EXERCISE: Copy out each line in the listing below where the word "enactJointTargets" appears.
----- THE DATA -----
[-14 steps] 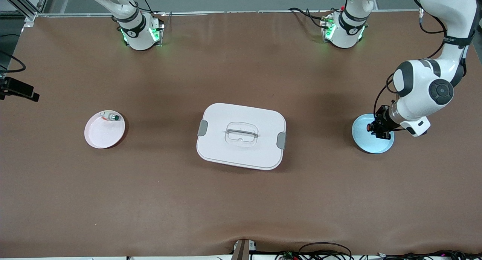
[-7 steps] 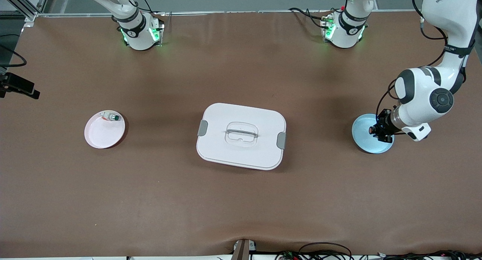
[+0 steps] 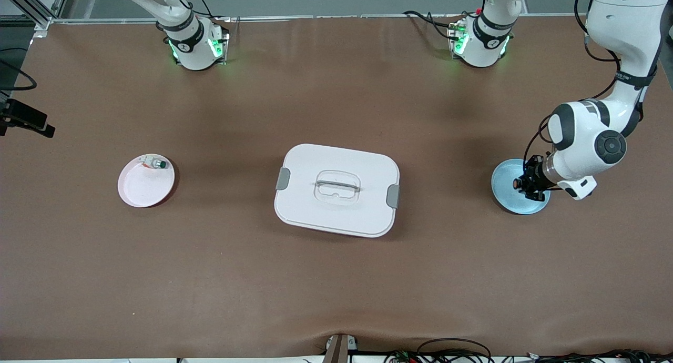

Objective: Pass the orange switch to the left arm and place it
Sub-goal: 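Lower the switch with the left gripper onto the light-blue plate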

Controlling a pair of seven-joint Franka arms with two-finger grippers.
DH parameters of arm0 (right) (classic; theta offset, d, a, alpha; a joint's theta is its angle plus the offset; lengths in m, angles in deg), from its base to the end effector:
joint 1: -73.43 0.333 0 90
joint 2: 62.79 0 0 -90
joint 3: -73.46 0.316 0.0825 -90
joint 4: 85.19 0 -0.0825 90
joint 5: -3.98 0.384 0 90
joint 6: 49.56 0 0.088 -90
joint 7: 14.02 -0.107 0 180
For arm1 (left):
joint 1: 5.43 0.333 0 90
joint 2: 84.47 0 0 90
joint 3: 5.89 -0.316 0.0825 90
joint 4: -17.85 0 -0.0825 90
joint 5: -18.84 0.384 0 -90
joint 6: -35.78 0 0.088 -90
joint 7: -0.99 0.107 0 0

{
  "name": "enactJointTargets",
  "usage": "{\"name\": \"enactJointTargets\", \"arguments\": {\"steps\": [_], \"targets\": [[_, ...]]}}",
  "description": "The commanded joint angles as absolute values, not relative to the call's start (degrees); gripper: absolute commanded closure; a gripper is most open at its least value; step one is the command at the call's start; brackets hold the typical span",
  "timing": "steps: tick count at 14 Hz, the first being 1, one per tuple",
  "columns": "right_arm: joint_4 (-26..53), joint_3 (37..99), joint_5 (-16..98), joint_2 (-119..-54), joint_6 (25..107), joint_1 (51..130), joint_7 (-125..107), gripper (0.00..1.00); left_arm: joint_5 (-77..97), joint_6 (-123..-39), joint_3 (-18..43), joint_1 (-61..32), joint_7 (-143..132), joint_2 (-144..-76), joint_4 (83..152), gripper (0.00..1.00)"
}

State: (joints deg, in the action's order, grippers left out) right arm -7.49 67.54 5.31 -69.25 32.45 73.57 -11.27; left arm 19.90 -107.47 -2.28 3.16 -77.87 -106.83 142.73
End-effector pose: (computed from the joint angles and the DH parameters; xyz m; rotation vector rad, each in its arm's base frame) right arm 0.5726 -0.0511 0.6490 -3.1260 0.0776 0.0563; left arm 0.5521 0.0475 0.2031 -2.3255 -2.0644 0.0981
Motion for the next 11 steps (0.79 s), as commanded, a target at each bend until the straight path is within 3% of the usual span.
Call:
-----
TASK ANSWER:
  "name": "enactJointTargets",
  "usage": "{\"name\": \"enactJointTargets\", \"arguments\": {\"steps\": [_], \"targets\": [[_, ...]]}}",

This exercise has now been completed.